Each line of the data holding "plate" should be found and copied.

(Input Opens)

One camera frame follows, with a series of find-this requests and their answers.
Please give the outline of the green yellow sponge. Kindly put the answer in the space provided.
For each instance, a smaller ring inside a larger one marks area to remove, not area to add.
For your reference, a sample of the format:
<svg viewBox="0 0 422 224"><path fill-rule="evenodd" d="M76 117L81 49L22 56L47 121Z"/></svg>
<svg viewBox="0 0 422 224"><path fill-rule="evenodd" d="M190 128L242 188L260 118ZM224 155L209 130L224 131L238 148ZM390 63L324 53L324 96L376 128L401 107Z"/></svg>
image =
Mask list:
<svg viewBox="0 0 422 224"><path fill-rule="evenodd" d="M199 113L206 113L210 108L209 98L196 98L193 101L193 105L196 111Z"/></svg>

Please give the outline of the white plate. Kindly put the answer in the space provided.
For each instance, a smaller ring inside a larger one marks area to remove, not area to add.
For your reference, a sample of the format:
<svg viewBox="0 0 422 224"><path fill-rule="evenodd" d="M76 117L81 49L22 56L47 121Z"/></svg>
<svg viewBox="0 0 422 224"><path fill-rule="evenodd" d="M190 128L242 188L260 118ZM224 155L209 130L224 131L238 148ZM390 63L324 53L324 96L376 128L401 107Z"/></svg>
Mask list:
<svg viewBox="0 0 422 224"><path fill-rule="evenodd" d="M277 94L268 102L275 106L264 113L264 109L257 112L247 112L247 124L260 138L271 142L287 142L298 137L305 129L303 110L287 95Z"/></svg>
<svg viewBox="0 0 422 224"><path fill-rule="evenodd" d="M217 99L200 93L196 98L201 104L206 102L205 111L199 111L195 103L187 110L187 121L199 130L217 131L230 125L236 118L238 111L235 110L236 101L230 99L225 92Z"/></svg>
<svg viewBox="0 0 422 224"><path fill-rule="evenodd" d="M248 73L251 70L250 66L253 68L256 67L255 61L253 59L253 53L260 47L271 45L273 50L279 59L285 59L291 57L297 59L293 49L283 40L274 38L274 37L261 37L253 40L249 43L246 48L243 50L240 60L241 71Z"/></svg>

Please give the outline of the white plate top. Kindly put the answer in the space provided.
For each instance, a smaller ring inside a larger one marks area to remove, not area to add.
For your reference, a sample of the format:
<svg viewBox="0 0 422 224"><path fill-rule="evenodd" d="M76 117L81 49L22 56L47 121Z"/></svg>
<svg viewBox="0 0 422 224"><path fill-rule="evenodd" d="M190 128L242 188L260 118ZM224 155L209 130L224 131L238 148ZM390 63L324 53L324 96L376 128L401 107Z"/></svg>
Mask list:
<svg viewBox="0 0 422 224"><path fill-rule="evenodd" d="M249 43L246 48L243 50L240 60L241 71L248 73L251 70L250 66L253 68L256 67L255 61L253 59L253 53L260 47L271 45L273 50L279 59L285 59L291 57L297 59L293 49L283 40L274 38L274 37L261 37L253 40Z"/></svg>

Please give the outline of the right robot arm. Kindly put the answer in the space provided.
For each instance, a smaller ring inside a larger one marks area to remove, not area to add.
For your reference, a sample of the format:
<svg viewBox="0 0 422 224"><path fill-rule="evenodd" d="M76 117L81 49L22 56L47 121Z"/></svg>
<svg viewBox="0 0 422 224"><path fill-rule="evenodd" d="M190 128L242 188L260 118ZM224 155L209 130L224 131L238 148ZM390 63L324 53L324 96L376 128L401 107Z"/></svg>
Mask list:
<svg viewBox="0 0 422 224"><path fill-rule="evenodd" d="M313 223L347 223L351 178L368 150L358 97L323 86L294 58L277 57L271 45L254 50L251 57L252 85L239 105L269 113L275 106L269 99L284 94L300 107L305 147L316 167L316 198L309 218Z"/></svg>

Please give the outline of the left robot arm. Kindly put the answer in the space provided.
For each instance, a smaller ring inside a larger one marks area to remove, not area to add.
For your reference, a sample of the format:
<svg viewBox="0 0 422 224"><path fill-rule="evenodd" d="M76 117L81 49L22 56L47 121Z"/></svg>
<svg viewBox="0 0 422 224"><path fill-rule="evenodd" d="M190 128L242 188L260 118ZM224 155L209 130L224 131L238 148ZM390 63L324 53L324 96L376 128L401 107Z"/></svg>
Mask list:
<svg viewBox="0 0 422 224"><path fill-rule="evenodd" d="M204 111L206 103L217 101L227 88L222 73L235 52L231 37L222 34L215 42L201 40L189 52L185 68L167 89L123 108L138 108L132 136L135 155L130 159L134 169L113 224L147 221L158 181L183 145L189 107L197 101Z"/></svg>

(Input Closes)

(Solution below)
Please give the outline of the white plate. Kindly put the answer in the space provided.
Please give the outline of the white plate top. Kindly put the answer in the space provided.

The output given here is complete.